Every record below should be copied exactly, with the pictures left out.
+ + +
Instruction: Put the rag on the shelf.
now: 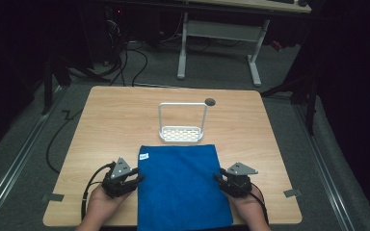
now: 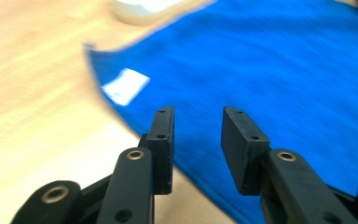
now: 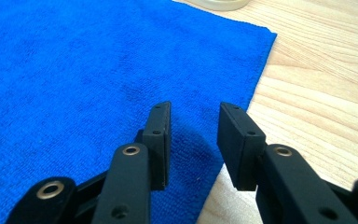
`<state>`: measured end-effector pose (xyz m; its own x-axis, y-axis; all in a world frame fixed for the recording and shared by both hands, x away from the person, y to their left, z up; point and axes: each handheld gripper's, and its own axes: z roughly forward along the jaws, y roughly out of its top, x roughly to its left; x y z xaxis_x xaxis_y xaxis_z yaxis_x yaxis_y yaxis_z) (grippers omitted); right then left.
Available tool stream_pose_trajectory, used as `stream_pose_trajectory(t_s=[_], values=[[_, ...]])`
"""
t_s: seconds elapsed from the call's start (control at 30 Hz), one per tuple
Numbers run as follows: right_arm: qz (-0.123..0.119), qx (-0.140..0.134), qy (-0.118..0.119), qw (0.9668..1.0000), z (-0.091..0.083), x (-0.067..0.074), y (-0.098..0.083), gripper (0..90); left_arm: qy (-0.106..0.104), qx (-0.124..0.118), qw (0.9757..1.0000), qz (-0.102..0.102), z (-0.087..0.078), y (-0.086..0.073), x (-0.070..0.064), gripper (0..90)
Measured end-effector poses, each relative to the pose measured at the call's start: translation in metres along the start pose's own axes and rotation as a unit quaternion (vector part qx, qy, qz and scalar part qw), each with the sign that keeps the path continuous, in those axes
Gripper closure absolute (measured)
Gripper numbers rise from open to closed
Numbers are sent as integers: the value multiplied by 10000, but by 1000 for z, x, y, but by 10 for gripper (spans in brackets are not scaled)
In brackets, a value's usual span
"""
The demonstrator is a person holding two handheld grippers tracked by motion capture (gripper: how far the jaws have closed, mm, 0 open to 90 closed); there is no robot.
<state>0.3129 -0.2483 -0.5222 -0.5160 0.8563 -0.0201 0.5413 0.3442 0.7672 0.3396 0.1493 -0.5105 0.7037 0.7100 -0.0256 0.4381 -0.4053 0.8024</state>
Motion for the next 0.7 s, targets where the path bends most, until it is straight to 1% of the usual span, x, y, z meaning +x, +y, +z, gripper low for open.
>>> stream_pose_trajectory(t_s=[0.07,0.1,0.17,0.23,0.27,0.3,0.33,0.37,0.4,0.43,0.47,0.5,0.53,0.57,0.6,0.63,0.67,0.7], values=[[26,-78,-22,10000,0,-1,0,644,133,-36,9998,-126,5,3,6,627],[67,-109,-39,9999,-1,-2,1,642,200,-27,9997,-157,7,5,8,620],[82,-194,-62,9998,-3,-3,2,641,360,-12,9992,-195,13,10,12,601],[105,-251,-65,9996,-4,-4,2,645,495,-79,9985,-236,17,15,15,592],[131,-269,-78,9995,-5,-5,3,652,521,-78,9983,-254,19,18,16,584],[110,-276,-58,9995,-5,-5,3,657,601,-59,9978,-257,22,21,18,583],[113,-308,-52,9994,-6,-5,4,657,601,-59,9978,-257,22,21,18,578],[105,-328,-51,9994,-7,-5,4,657,883,68,9959,-158,28,30,21,575],[96,-343,-47,9994,-7,-5,4,658,913,54,9957,-174,30,34,24,570],[87,-356,-50,9993,-7,-5,4,658,898,56,9957,-240,34,38,26,568],[78,-364,-42,9993,-8,-5,4,659,901,22,9956,-260,37,42,28,568],[86,-364,-36,9993,-8,-4,5,659,901,22,9956,-260,37,42,28,569],[88,-371,-32,9993,-8,-4,5,659,945,-12,9952,-262,45,45,31,569],[62,-383,-7,9992,-8,-4,5,659,967,34,9950,-255,49,45,33,563],[65,-352,80,9993,-8,-4,5,659,963,74,9949,-285,52,44,35,550],[24,-324,97,9994,-8,-4,6,656,963,74,9949,-285,52,44,35,528],[27,-295,107,9995,-7,-3,7,654,831,142,9955,-429,59,40,40,519],[12,-298,126,9995,-7,-3,7,656,758,189,9957,-489,63,39,42,523]])
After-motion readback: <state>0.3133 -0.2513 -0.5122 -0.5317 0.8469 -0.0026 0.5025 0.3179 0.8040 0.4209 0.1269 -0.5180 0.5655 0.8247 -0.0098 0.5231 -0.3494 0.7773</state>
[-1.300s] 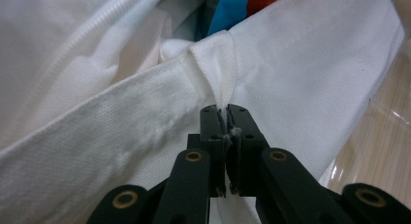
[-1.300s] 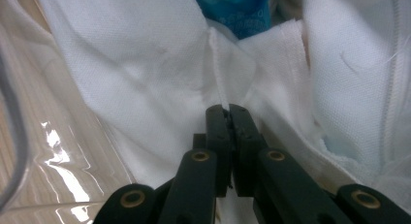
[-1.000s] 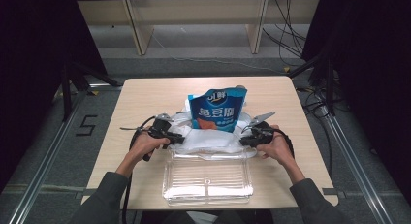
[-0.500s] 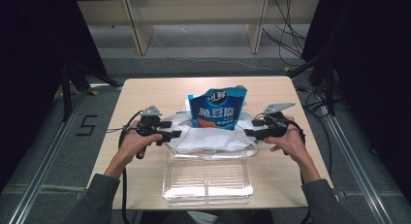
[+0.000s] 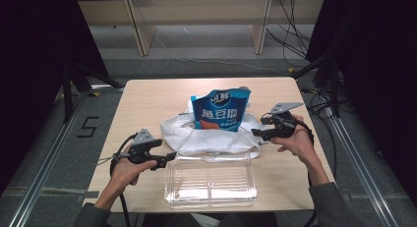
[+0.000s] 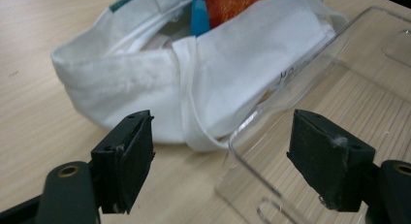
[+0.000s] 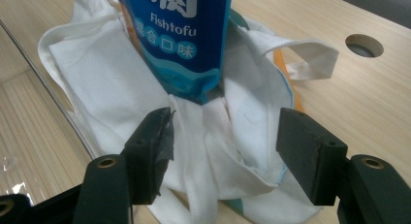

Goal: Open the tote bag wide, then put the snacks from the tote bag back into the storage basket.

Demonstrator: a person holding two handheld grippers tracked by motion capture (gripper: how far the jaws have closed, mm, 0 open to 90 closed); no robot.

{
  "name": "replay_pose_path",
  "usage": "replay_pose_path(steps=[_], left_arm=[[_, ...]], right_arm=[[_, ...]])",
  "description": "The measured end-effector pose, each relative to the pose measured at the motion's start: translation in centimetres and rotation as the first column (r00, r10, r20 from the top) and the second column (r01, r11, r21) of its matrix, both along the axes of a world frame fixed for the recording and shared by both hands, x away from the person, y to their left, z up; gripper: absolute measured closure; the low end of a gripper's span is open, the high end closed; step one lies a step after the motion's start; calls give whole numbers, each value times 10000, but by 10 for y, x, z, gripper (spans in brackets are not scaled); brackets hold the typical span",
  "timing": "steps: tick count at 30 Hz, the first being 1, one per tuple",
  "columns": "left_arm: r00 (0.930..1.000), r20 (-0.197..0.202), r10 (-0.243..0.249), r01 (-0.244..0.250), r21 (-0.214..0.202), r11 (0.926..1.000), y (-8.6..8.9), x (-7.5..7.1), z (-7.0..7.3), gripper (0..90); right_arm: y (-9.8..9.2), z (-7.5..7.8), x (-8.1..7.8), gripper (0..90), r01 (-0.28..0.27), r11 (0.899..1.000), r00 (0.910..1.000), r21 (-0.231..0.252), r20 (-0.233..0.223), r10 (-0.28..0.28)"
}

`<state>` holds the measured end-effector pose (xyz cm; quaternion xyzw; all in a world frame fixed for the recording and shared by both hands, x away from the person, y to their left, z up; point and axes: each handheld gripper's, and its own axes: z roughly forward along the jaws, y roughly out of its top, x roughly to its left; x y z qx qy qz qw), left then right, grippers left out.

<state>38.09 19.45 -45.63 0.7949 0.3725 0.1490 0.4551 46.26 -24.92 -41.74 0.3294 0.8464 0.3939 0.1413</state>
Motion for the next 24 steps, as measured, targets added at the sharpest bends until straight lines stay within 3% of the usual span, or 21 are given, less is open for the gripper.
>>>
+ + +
THE COMPLETED TASK:
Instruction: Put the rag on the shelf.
now: 
now: 
now: 
`<state>`: measured end-effector pose (xyz m; its own x-axis, y-axis; all in a world frame fixed for the recording and shared by both hands, x away from the person, y to their left, z up; point and axes: each handheld gripper's, and its own axes: z roughly forward along the jaws, y roughly out of its top, x roughly to its left; x y z xaxis_x xaxis_y xaxis_z yaxis_x yaxis_y yaxis_z) (grippers omitted); right then left.
Available tool stream_pose_trajectory, used as `stream_pose_trajectory(t_s=[_], values=[[_, ...]])`
"""
t_s: seconds elapsed from the call's start (control at 30 Hz), one per tuple
Numbers run as follows: right_arm: qz (-0.123..0.119), qx (-0.140..0.134), qy (-0.118..0.119), qw (0.9668..1.0000), z (-0.091..0.083), x (-0.067..0.074), y (-0.098..0.083), gripper (0..90); left_arm: qy (-0.106..0.104), qx (-0.124..0.118), qw (0.9757..1.0000), qz (-0.102..0.102), z (-0.087..0.078), y (-0.086..0.073), x (-0.070..0.064), gripper (0..90)
Measured end-effector poses, each relative to the pose measured at the call's start: translation in metres along the start pose's own axes and rotation as a unit quaternion (vector part qx, qy, qz and scalar part qw), each with the sign that keeps the path continuous, in those axes
Gripper closure absolute (measured)
Gripper numbers rise from open to closed
Numbers are sent as integers: the value multiplied by 10000, but by 1000 for z, x, y, but by 10 for gripper (spans in brackets are not scaled)
In brackets, a value's usual span
"""
The demonstrator is a person holding two handheld grippers tracked by motion capture (gripper: how far the jaws have closed, mm, 0 open to 90 closed); there is no robot.
<state>0.3129 -0.2483 -0.5222 -0.5160 0.8563 -0.0201 0.5413 0.3442 0.7672 0.3396 0.1493 -0.5105 0.7037 0.7100 -0.0256 0.4381 -0.4053 0.8024</state>
Motion for the next 0.7 s, targets where the path bends most, until it is straight to 1% of the usual span, x, y, z meaning +x, +y, +z, gripper low for open.
>>> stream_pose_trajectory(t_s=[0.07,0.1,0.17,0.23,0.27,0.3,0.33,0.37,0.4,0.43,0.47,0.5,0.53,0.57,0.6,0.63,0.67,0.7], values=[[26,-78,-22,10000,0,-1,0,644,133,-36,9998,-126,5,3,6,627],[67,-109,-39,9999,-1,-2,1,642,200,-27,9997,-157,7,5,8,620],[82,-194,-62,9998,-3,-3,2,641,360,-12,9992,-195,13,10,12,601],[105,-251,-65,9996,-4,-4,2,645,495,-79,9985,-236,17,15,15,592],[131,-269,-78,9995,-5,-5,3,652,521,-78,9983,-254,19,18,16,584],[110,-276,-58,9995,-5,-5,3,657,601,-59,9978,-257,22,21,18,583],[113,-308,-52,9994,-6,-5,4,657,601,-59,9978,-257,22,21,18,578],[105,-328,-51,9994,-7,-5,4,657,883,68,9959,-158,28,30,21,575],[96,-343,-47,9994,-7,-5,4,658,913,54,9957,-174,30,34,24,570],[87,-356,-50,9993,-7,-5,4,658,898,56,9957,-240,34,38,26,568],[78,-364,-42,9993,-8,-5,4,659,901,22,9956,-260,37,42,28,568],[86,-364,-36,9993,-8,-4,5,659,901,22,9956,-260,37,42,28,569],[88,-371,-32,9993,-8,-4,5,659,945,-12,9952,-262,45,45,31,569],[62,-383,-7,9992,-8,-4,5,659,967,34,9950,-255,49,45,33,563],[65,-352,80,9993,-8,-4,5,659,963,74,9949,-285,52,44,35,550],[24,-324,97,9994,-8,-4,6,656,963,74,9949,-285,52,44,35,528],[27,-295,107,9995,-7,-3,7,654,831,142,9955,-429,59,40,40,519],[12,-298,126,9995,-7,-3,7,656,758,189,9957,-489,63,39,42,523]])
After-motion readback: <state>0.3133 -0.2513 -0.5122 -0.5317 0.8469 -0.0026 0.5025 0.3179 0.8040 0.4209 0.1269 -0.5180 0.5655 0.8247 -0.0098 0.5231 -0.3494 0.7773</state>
[-1.300s] 
[-1.300s] 
[-1.000s] 
[-0.500s] 
[+0.000s] 
[+0.000s] 
[+0.000s] 

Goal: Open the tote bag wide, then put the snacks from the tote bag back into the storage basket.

Demonstrator: a person holding two handheld grippers tracked by motion capture (gripper: how far the jaws have closed, mm, 0 open to 90 closed); no robot.

{
  "name": "replay_pose_path",
  "usage": "replay_pose_path(steps=[_], left_arm=[[_, ...]], right_arm=[[_, ...]])",
  "description": "The measured end-effector pose, each relative to the pose measured at the motion's start: translation in centimetres and rotation as the first column (r00, r10, r20 from the top) and the second column (r01, r11, r21) of its matrix, both along the axes of a world frame fixed for the recording and shared by both hands, x away from the person, y to their left, z up; gripper: absolute measured closure; the low end of a gripper's span is open, the high end closed; step one lies a step after the motion's start; calls give whole numbers, each value times 10000, but by 10 for y, x, z, gripper (spans in brackets are not scaled); brackets hold the typical span",
  "timing": "steps: tick count at 30 Hz, the first being 1, one per tuple",
  "columns": "left_arm: r00 (0.930..1.000), r20 (-0.197..0.202), r10 (-0.243..0.249), r01 (-0.244..0.250), r21 (-0.214..0.202), r11 (0.926..1.000), y (-8.6..8.9), x (-7.5..7.1), z (-7.0..7.3), gripper (0..90); right_arm: y (-9.8..9.2), z (-7.5..7.8), x (-8.1..7.8), gripper (0..90), r01 (-0.28..0.27), r11 (0.899..1.000), r00 (0.910..1.000), r21 (-0.231..0.252), r20 (-0.233..0.223), r10 (-0.28..0.28)"
}

`<state>` holds the measured end-effector pose (xyz cm; quaternion xyzw; all in a world frame fixed for the recording and shared by both hands, x away from the person, y to their left, z up; point and axes: each handheld gripper's, and its own axes: z roughly forward along the jaws, y roughly out of its top, x roughly to its left; x y z qx qy qz qw), left then right, grippers left out.

<state>38.09 19.45 -45.63 0.7949 0.3725 0.1490 0.4551 46.26 -24.92 -41.74 0.3294 0.8464 0.3939 0.1413</state>
Motion for the next 24 steps, as measured, targets added at the sharpest bends until straight lines stay within 3% of the usual span, or 21 are given, less is open for the gripper.
>>>

The answer is now complete.